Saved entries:
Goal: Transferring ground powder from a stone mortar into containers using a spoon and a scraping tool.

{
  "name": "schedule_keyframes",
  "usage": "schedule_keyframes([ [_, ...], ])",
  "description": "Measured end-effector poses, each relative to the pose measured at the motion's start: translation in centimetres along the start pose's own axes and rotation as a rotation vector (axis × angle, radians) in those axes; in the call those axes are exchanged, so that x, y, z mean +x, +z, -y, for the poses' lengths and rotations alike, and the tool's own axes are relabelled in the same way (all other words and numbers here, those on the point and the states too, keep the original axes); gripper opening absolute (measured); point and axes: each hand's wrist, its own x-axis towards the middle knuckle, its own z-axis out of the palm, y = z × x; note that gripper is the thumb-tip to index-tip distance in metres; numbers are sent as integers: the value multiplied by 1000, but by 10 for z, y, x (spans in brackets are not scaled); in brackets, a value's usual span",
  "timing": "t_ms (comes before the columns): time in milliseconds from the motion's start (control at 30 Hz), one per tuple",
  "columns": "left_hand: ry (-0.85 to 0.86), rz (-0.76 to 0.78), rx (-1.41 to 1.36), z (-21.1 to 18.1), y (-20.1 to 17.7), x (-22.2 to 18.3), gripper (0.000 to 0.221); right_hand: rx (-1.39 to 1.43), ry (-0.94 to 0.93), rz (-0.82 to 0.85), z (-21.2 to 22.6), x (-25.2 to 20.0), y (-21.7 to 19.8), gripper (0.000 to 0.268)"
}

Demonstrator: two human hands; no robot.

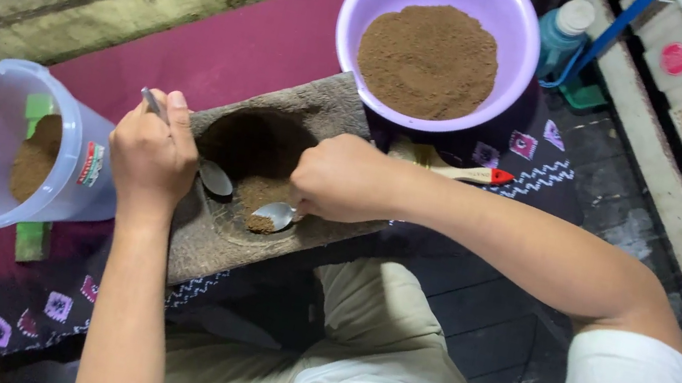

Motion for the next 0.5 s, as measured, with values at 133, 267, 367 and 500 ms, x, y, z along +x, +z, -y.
schedule_keyframes([
  [133,10,-19,-38,-7,-4,5,39,140,25,39,-11,-10,-31,16],
  [267,27,-15,-91,-8,-5,6,40,330,178,-30,-26,-38,-81,15],
  [367,-57,107,-130,-14,-10,7,43,529,253,-162,-63,-66,-98,22],
  [500,-62,92,-127,-15,-9,8,42,642,557,-277,-111,-108,-93,15],
])
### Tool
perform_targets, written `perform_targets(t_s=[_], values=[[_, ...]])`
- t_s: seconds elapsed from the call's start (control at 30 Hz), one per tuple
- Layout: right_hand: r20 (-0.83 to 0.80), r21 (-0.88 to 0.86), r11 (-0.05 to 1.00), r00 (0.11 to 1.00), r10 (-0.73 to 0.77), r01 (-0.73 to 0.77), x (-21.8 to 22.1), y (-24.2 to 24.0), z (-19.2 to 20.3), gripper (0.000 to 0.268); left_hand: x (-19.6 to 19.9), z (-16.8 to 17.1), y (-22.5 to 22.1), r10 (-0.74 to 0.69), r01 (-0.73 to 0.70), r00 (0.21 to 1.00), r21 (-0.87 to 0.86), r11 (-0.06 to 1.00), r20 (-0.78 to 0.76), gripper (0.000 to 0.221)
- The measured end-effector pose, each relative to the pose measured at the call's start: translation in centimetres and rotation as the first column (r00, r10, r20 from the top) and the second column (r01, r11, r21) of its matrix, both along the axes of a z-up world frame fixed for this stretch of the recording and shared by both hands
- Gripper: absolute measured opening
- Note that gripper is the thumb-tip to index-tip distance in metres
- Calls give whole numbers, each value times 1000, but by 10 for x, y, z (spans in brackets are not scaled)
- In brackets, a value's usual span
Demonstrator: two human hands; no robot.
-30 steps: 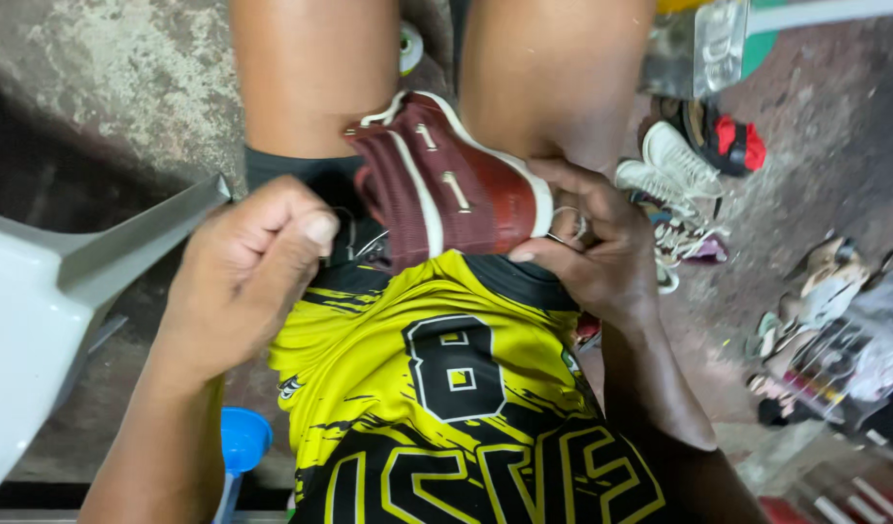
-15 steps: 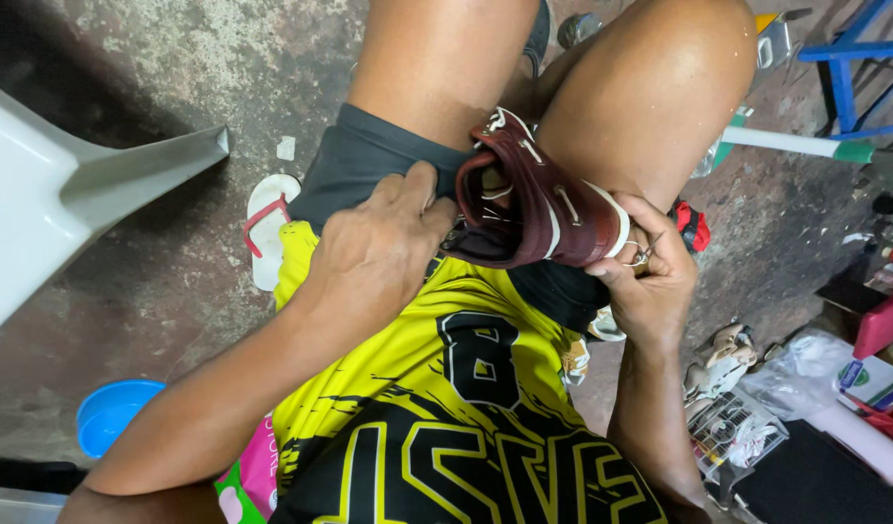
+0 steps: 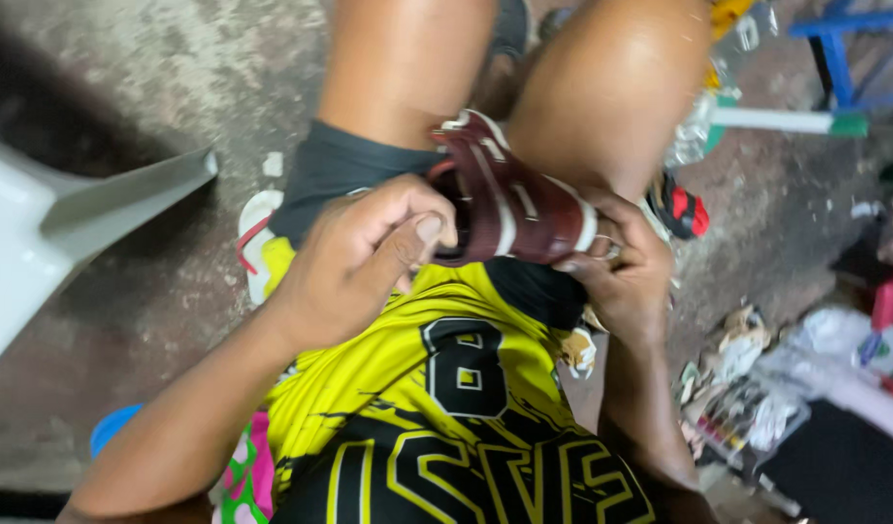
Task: The person stitches the sole of a shoe using a needle and thread.
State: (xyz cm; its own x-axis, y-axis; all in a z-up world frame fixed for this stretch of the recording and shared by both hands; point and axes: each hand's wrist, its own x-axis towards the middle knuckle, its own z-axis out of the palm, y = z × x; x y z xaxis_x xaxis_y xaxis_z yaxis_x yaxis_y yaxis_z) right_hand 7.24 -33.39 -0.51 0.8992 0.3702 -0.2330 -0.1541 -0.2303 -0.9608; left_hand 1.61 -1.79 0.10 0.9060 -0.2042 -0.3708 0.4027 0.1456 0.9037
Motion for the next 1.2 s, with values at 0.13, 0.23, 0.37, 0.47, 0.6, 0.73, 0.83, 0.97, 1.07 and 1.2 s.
perform_targets(t_s=[0.13,0.23,0.37,0.47,0.6,0.73,0.83,0.97,1.07,1.2], values=[[-48,-50,998,998,-31,29,-5,24,14,67,12,7,-1,-293,-175,785,649,740,545,14],[-68,-139,988,995,-74,64,-12,33,21,66,16,1,5,-402,-109,780,736,668,481,24],[69,-226,974,998,8,8,-13,35,20,70,10,-15,52,-171,-52,943,634,772,286,38],[-66,-212,977,997,-51,36,-13,39,22,70,-7,-18,84,239,-264,964,464,845,114,27],[-149,-175,984,987,-52,25,-1,43,24,70,-2,-32,91,410,-406,908,433,805,89,13],[-130,-145,989,992,-1,-18,1,37,29,69,-7,-30,80,410,-426,900,501,754,148,6],[-264,-54,997,962,-72,59,3,38,29,69,-15,-6,65,115,-416,892,692,589,438,13],[-162,-54,998,987,-20,11,0,38,27,70,-1,17,22,-268,-90,852,631,770,449,30],[-206,13,1000,978,-18,21,2,37,24,68,37,-11,3,-538,330,803,559,760,257,25],[-112,-96,995,994,-1,-10,-6,30,25,70,55,-44,-11,-656,427,638,524,737,402,23]])
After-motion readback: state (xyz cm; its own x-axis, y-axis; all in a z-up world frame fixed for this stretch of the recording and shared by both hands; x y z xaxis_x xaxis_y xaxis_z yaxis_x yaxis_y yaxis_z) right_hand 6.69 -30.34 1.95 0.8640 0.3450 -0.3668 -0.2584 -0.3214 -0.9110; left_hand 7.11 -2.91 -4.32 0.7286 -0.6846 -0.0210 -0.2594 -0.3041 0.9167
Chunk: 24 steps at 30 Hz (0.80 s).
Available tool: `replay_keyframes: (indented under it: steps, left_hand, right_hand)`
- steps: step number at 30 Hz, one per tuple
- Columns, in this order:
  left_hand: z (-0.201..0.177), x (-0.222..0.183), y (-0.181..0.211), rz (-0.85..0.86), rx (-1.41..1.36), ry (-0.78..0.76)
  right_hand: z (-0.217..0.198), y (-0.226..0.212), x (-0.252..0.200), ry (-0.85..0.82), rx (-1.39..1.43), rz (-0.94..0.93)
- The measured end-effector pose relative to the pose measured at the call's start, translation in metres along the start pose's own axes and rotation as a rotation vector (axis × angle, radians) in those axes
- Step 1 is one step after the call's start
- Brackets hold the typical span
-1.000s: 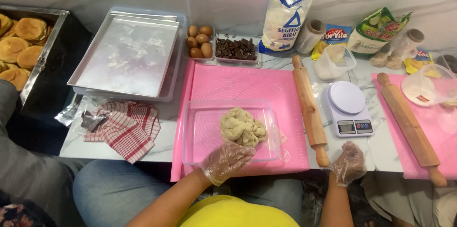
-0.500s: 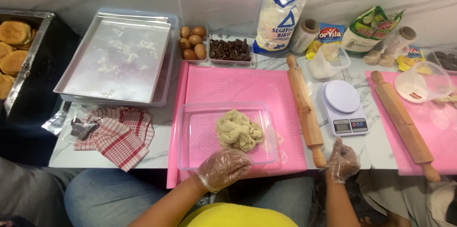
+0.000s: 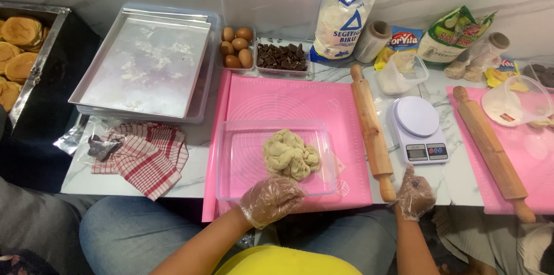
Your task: Kneading and shaping small portions of dough on a silicone mat in a bakery setting.
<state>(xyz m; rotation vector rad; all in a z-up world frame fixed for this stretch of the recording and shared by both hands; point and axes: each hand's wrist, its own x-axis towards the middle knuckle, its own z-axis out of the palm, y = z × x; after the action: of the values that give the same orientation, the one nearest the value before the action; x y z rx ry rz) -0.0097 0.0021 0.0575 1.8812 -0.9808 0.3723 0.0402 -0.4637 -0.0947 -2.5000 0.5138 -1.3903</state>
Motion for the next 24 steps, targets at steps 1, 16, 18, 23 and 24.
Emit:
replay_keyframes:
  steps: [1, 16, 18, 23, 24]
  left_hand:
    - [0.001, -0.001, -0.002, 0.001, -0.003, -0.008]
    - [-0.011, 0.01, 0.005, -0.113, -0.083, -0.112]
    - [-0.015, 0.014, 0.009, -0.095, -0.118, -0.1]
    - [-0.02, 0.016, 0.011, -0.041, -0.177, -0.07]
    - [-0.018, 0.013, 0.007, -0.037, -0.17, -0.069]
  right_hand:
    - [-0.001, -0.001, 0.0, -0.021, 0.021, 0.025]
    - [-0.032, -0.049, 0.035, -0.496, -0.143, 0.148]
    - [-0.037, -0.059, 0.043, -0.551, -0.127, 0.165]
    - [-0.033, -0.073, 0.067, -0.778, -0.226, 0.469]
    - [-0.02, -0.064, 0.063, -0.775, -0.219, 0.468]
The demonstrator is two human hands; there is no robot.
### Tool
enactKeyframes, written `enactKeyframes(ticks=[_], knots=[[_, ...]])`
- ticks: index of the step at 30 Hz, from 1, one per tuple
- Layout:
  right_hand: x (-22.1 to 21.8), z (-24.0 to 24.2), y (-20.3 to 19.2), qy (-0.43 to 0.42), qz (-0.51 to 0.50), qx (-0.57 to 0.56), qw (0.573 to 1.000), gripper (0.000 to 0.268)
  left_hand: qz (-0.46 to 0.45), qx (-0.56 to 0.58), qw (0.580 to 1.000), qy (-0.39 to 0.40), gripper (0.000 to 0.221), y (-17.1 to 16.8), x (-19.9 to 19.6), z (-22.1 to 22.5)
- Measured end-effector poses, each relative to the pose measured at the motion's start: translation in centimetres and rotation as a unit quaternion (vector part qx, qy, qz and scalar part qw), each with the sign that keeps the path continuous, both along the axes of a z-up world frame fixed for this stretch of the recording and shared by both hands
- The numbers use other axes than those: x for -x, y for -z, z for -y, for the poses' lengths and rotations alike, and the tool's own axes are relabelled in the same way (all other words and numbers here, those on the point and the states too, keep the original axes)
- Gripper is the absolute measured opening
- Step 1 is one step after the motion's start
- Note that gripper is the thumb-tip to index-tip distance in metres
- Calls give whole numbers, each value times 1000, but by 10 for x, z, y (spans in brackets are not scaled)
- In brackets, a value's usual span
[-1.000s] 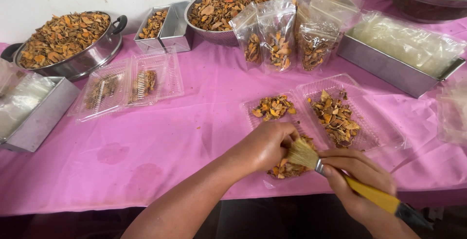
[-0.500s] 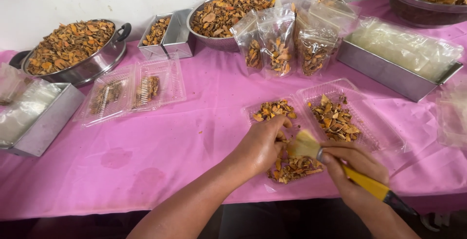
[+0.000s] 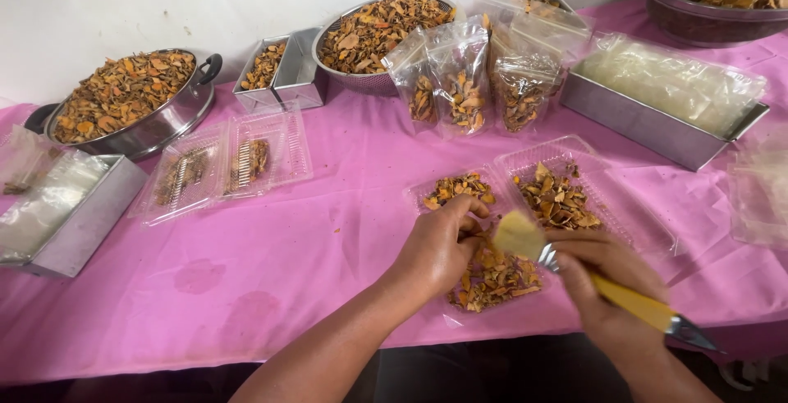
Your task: Packing dried tea leaves into plastic trays and bags using hands and a brush.
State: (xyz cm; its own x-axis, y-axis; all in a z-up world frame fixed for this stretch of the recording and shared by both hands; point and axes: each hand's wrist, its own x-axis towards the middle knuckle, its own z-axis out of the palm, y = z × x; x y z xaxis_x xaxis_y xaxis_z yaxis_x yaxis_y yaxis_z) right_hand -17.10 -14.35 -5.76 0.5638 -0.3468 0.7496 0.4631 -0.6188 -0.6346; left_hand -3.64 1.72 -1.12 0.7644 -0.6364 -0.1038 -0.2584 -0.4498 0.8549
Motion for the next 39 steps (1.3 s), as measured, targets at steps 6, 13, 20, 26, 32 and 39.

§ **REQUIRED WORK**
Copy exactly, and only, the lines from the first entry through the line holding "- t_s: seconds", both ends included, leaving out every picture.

§ **ANSWER BOX**
Goal: Transferring ground powder from a stone mortar into containers using a spoon and a scraping tool.

{
  "name": "schedule_keyframes",
  "usage": "schedule_keyframes([ [_, ...], ])",
  "description": "Measured end-effector poses, each relative to the pose measured at the motion's start: translation in centimetres along the start pose's own axes and rotation as a rotation vector (axis × angle, radians) in those axes; in the call those axes are exchanged, so that x, y, z mean +x, +z, -y, for the poses' lengths and rotations alike, and the tool's own axes are relabelled in the same way (all other words and numbers here, those on the point and the states too, keep the original axes); gripper opening absolute (measured); point and axes: each hand's wrist, its own x-axis towards the middle knuckle, its own z-axis out of the palm, y = z × x; note that gripper is the thumb-tip to index-tip distance in metres; numbers are sent as integers: the value multiplied by 1000, but by 10 for z, y, x (spans in brackets are not scaled); in brackets, a value's usual span",
  "timing": "t_ms (comes before the columns): time in milliseconds from the motion's start (control at 30 Hz), one per tuple",
  "columns": "left_hand: ry (-0.85 to 0.86), rz (-0.76 to 0.78), rx (-1.41 to 1.36), z (-21.1 to 18.1), y (-20.1 to 17.7), x (-22.2 to 18.3), gripper (0.000 to 0.221); right_hand: rx (-1.39 to 1.43), ry (-0.94 to 0.93), rz (-0.82 to 0.85), z (-21.2 to 22.6), x (-25.2 to 20.0), y (-21.7 to 19.8), gripper (0.000 to 0.268)"
}

Demonstrator: two human hands; no robot.


Motion for the next 0.5 s, as measured, with values at 133, 267, 367 and 500 ms, x, y, z along +x, +z, -y.
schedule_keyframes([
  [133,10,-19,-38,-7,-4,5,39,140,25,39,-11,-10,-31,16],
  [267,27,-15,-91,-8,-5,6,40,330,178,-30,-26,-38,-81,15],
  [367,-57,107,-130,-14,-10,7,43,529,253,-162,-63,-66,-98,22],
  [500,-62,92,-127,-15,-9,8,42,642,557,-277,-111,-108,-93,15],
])
### Tool
perform_targets, written `perform_targets(t_s=[_], values=[[_, ...]])`
- t_s: seconds elapsed from the call's start (control at 30 Hz), one per tuple

The answer, as written, is complete.